Indeed, earlier this month, the broadcaster’s chief executive, Carolyn McCall, struck an upbeat tone worthy of daytime as she announced a 10 per cent drop in first quarter advertising revenue, saying this was “as expected and better than the wider TV advertising market”. The forecast for the second quarter? A further 12 per cent decline, both “expected” and a consequence of the challenging macroeconomic environment.
If This Morning outlives its current woes, it should still find another brand to step in and replace car dealer Arnold Clark, which will end its sponsorship this autumn “as planned”. But to spark an actual recovery in revenues, the pressure falls squarely on Love Island, made by production arm ITV Studios.
The much-streamed, Majorca-set festival of flirtation and fighting – shown in Ireland, like This Morning, by Virgin Media Television – is adored by advertisers who cherish its young, engaged audience.

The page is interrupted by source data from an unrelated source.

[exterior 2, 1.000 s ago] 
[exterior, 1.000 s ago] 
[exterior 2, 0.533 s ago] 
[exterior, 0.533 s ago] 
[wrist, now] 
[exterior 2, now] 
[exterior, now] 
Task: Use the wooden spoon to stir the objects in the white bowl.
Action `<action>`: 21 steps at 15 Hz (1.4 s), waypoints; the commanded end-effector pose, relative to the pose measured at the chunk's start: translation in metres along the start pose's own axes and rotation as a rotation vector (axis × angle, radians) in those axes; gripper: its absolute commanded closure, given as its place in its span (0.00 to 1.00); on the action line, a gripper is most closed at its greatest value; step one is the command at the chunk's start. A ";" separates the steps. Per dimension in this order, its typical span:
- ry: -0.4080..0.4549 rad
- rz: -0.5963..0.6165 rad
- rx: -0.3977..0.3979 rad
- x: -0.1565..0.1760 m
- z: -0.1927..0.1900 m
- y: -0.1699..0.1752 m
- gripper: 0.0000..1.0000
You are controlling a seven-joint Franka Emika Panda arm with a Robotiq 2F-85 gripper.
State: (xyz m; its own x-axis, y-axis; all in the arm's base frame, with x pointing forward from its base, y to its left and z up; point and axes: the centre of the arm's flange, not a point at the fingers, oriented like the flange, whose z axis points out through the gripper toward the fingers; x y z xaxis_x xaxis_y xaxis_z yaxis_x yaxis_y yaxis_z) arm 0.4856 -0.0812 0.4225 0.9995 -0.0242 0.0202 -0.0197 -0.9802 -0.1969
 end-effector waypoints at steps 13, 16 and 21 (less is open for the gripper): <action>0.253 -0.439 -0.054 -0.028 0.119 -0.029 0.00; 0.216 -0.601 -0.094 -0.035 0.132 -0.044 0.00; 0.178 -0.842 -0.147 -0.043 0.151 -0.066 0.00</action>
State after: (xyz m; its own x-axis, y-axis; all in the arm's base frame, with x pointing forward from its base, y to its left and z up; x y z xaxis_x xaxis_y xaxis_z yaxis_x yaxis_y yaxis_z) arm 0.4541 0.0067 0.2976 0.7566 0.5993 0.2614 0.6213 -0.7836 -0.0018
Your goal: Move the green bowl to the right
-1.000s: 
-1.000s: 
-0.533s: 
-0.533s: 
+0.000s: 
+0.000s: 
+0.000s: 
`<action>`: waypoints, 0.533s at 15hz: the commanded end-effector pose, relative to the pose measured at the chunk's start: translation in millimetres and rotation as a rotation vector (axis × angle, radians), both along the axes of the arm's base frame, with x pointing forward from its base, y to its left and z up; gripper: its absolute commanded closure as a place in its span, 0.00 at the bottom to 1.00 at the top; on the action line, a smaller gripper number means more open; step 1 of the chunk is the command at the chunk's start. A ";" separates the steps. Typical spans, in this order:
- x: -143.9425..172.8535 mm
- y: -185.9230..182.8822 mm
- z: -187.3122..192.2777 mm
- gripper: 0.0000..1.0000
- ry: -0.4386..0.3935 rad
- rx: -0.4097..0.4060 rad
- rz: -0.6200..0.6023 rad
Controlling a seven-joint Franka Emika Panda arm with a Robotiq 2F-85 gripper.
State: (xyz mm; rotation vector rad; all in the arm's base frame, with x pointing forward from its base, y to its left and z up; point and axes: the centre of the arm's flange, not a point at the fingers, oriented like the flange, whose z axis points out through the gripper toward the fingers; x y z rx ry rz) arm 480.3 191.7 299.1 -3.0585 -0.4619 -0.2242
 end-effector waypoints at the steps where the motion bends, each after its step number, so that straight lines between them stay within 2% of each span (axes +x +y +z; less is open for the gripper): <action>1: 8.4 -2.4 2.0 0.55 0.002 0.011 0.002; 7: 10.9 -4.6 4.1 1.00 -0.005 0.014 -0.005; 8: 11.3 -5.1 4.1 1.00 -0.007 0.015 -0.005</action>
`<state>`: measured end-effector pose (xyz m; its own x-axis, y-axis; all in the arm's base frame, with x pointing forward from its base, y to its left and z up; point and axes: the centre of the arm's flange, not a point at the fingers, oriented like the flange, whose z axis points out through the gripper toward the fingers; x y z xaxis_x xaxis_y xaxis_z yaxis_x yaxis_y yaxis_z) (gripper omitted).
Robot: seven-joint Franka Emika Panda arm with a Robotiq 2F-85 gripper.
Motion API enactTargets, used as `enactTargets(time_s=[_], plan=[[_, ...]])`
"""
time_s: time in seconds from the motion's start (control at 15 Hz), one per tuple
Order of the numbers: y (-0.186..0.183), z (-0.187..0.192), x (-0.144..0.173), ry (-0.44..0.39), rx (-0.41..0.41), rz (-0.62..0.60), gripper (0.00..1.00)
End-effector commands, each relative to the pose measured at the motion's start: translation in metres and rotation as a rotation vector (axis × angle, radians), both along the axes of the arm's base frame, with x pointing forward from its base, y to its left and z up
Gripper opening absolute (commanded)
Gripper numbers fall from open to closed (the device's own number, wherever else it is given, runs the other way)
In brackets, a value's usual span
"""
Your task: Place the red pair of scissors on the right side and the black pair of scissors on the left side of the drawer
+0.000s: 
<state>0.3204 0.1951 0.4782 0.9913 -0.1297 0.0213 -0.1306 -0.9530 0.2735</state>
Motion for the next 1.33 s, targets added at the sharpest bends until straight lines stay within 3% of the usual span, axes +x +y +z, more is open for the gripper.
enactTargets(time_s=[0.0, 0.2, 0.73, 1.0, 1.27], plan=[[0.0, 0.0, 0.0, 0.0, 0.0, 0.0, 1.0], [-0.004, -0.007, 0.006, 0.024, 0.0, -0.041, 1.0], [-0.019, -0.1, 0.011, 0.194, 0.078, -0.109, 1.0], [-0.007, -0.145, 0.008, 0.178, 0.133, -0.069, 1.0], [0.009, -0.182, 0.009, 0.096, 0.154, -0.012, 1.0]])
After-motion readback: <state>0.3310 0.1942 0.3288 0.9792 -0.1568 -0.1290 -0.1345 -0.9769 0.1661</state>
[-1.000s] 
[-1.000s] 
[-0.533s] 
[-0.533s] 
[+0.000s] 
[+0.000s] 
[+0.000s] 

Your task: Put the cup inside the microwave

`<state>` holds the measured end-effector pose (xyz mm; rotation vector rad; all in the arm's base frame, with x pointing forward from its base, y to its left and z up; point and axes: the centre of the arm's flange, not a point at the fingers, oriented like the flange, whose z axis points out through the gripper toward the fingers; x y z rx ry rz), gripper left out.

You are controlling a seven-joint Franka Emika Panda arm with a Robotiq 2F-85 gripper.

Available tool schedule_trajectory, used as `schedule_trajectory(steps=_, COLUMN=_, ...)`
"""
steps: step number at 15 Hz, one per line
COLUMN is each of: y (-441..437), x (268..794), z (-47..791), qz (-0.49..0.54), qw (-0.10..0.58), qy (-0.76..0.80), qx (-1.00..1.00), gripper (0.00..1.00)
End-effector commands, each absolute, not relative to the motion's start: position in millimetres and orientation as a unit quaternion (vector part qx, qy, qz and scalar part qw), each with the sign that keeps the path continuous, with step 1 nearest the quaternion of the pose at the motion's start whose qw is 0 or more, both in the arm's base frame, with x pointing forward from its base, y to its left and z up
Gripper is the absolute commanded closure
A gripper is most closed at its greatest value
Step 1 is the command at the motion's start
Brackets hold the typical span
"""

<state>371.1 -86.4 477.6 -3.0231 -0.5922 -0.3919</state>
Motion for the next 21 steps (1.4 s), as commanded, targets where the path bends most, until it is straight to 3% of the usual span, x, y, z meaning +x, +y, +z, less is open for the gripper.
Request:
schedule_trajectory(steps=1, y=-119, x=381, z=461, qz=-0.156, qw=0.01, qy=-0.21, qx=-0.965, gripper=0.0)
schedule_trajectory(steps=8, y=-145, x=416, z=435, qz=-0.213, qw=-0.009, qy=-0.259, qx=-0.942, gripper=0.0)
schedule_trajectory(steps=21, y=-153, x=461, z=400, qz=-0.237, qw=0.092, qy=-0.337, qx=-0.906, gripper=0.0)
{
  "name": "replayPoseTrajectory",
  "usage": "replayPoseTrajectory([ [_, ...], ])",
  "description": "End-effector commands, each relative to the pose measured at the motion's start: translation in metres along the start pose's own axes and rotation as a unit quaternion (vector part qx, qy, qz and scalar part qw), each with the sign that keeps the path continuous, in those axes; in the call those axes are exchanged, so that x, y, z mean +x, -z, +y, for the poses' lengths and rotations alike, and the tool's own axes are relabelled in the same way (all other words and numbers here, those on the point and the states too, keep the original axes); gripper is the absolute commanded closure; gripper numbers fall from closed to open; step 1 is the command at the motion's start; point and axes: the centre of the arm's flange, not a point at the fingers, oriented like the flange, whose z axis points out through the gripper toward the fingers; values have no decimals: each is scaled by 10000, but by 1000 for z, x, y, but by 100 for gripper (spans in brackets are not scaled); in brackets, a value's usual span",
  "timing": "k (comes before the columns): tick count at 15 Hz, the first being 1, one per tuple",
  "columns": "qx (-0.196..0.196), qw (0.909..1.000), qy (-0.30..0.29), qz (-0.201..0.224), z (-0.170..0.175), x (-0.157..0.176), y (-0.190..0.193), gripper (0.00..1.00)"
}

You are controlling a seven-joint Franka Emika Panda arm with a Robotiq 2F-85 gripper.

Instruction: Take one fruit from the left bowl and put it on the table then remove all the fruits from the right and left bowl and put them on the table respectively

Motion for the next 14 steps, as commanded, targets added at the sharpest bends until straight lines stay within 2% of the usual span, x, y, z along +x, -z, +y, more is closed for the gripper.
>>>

In a sea of flops, Love Island is a proven, repeatable hit too valuable to ignore.
But it is not without its reputational dangers either. The last summer run, for instance, was criticised by domestic violence charities Women’s Aid and Refuge over its showcasing of “misogynistic and controlling behaviour”, amid concerns that producers were normalising coercive control for young viewers and not intervening to stop it.
The welfare of Love Island participants has been a highly sensitive and fraught matter for ITV ever since the suicides of former contestants Sophie Gradon and Mike Thalassitis in 2018 and 2019 respectively.
Alongside the death of Steve Dymond in 2019 just a week after he was humiliated on The Jeremy Kyle Show – which ITV subsequently axed – the loss of Gradon and Thalassitis inevitably raised questions about the television industry’s duty of care record.
ITV has since ramped up its protocols, asking Love Island participants to deactivate their social media platforms while they are on the show in a bid to mitigate abuse. It has also given Islanders “guidance and training around mutually respectful behaviour in relationships”.
The bleak truth is that reality television has always thrived on controversy, even controversies that leave nothing except a bad taste in the mouth. Mutually respectful behaviour? Not so much. But there is a line past which ITV would be ill-advised to cross, especially now. It needs this series of Love Island to be a distraction from This Morning, not a vehicle for furthering the narrative that the company is beset by toxicity.
Ideally, the show will feature enough conflict to bring in sparkling ratings over its two-month run without generating the sort of scandal that sinks it, jeopardising advertising revenues that are increasingly hard to come by.
Back on No Love Lost Island, hostility between Schofield and former colleague Eamonn Holmes has provided fresh fodder for tabloids keen to keep the This Morning story on their front and home pages, with the imminent return of Schofield’s co-presenter Holly Willoughby also helping to sustain a blizzard of often gleeful-sounding updates.
This is scheduled for next Monday, the same day Love Island begins. By then, she might well wish she could head south to the relative calm of a Majorcan villa. Who would blame her? No, don’t answer that.